▶ Task instructions: Word for word, restate the lines of the data from the first through the one containing "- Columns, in", and nothing else.

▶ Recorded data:

============================================================

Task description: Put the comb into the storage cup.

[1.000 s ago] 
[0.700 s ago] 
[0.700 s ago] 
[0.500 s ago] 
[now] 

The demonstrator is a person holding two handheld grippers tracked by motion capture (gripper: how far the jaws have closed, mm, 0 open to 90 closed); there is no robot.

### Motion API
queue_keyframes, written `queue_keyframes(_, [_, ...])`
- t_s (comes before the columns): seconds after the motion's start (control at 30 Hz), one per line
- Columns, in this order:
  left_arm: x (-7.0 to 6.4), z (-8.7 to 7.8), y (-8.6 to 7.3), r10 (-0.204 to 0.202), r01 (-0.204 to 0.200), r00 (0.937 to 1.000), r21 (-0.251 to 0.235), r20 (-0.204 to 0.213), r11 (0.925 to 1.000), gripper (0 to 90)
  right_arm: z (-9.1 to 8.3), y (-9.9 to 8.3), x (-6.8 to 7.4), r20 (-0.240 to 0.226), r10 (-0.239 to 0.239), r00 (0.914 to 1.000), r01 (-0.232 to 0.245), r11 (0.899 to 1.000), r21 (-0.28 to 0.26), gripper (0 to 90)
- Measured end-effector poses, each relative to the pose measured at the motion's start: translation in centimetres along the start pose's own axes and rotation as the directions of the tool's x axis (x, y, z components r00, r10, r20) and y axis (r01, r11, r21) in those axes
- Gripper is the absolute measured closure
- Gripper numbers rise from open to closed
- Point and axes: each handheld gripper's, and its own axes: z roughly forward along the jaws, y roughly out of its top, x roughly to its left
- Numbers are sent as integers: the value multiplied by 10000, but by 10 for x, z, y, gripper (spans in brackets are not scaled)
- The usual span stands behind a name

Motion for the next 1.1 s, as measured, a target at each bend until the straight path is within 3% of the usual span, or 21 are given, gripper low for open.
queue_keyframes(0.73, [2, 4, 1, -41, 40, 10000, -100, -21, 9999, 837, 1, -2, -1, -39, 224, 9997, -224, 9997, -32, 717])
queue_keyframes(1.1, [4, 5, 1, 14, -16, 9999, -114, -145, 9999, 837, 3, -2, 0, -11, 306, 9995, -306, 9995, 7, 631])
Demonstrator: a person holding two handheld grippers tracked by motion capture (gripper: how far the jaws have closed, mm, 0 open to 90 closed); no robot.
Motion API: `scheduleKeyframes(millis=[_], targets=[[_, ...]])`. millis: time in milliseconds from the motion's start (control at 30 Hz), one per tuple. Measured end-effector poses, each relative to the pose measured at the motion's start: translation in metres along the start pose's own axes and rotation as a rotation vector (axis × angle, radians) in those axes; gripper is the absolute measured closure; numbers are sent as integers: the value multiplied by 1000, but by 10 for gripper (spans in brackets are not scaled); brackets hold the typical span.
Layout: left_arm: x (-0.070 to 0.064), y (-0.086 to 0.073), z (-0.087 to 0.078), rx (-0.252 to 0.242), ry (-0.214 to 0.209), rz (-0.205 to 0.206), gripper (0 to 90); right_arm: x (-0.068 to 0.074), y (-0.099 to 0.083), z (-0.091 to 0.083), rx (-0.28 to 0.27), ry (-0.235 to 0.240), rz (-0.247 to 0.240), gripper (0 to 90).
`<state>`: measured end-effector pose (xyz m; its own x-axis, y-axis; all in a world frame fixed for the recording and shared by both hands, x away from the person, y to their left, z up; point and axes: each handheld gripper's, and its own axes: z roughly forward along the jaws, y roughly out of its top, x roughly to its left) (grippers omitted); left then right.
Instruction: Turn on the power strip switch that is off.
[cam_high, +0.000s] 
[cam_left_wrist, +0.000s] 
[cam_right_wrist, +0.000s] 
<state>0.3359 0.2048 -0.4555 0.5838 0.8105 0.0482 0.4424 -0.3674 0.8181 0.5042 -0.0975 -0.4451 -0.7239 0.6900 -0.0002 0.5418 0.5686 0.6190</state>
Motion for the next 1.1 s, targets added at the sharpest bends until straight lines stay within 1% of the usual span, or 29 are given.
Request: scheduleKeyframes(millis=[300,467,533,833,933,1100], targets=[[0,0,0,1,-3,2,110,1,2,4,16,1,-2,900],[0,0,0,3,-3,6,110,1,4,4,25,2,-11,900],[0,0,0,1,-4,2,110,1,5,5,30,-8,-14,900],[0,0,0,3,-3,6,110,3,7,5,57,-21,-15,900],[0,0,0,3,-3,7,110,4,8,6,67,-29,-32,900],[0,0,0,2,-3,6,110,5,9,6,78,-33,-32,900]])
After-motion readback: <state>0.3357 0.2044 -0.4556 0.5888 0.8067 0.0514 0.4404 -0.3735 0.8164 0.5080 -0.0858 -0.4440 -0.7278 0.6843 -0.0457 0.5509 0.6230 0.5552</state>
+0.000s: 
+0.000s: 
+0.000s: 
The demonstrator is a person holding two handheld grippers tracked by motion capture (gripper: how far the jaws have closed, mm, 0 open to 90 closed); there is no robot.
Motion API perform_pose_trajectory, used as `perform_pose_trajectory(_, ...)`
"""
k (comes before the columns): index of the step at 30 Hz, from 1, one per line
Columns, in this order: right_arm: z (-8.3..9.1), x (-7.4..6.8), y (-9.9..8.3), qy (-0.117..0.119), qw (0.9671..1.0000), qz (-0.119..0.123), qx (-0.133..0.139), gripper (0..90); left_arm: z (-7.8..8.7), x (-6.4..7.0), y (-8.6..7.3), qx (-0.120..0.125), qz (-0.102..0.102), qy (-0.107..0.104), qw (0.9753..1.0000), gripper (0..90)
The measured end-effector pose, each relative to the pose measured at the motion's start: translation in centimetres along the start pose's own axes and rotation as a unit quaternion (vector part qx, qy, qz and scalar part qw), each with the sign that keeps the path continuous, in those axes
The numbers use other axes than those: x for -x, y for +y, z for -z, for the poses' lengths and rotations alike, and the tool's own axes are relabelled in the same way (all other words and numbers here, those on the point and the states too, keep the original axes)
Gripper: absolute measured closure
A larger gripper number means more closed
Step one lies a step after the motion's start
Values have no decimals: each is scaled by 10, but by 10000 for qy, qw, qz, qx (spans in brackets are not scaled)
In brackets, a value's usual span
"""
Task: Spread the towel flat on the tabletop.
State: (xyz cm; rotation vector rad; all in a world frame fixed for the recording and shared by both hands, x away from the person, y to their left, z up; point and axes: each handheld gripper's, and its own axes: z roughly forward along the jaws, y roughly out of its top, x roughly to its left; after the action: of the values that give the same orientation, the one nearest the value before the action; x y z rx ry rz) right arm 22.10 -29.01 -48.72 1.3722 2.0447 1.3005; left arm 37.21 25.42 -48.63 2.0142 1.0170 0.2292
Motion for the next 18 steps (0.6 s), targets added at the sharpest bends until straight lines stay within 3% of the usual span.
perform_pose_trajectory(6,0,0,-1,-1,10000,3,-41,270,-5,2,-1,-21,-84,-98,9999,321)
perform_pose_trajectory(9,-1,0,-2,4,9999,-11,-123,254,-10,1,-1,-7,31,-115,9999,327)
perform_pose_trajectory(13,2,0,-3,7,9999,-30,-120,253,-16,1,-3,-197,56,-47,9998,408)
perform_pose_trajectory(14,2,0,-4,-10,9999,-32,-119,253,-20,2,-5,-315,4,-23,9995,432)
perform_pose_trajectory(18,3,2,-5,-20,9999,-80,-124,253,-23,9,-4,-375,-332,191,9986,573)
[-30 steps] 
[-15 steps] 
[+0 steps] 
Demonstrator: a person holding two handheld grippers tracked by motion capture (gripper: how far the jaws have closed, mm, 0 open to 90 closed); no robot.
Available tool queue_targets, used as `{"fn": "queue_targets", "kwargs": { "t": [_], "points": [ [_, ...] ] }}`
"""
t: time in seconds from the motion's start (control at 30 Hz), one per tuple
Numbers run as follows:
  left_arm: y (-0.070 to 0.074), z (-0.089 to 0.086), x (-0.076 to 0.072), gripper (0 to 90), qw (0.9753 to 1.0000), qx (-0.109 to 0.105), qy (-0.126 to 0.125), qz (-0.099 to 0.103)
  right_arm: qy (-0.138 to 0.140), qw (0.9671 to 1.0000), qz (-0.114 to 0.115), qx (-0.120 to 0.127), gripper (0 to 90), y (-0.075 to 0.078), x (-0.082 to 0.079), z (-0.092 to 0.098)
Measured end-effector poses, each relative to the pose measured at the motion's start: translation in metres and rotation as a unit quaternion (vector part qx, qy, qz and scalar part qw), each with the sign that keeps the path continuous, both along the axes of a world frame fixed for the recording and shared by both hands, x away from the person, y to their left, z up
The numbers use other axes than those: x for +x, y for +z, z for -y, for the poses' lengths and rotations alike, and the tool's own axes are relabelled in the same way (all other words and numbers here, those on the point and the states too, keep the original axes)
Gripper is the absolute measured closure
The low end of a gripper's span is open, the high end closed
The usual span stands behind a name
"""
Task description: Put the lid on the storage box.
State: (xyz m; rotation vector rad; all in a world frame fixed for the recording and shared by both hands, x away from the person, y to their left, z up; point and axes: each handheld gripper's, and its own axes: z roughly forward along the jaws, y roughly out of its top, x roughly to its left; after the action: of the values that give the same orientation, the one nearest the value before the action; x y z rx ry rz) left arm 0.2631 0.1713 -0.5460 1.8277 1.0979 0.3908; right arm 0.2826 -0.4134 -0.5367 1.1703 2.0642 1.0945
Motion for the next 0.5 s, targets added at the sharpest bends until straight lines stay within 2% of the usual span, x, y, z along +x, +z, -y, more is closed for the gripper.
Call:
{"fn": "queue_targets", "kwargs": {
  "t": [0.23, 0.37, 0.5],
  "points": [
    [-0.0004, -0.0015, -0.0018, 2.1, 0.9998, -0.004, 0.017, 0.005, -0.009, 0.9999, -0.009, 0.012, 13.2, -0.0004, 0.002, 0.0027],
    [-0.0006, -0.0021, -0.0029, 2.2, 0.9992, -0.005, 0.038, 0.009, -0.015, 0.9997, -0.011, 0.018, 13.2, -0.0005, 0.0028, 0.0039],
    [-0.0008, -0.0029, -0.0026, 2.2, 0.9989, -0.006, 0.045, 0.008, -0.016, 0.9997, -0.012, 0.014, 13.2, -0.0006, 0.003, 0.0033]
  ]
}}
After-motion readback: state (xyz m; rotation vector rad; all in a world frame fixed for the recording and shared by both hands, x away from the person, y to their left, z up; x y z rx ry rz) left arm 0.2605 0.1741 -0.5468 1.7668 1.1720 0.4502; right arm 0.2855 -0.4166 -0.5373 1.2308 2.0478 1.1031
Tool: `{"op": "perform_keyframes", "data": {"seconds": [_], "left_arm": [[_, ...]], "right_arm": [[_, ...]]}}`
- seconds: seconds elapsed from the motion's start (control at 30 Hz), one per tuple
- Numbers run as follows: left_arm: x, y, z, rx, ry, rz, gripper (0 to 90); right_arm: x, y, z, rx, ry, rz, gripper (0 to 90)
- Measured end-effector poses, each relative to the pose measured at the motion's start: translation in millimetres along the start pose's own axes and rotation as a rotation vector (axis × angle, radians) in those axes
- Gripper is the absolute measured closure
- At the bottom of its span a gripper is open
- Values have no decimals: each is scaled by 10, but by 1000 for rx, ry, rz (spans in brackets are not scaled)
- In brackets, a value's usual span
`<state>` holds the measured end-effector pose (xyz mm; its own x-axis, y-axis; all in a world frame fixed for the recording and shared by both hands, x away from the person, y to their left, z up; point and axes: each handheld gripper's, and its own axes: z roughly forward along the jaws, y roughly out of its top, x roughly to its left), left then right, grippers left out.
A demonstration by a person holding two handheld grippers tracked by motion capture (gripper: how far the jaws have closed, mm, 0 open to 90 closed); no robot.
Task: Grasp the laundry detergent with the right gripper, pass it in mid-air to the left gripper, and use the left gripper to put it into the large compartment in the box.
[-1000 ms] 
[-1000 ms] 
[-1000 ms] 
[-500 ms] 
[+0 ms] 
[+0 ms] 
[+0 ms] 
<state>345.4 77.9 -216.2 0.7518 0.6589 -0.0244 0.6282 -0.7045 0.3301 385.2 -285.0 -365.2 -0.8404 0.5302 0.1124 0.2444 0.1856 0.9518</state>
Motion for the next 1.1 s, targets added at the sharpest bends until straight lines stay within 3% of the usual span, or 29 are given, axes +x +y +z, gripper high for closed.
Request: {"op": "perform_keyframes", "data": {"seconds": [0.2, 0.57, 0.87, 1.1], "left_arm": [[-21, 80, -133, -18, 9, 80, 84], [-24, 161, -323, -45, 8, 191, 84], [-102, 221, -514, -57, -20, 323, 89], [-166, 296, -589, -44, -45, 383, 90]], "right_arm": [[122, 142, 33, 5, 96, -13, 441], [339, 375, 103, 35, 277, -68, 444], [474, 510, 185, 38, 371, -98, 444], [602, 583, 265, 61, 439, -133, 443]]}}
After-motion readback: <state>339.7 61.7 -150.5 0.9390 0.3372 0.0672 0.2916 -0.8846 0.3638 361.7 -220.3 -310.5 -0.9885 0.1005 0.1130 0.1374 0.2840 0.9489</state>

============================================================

▶ Your response:
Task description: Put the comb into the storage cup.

[1.000 s ago] 
[0.700 s ago] 
[0.700 s ago] 
[0.500 s ago] 
[now] 

The demonstrator is a person holding two handheld grippers tracked by motion capture (gripper: how far the jaws have closed, mm, 0 open to 90 closed); there is no robot.

### Motion API
queue_keyframes, written `queue_keyframes(_, [_, ...])`
- t_s (comes before the columns): seconds after the motion's start (control at 30 Hz), one per line
- Columns, in this order:

No more work is needed for this exercise.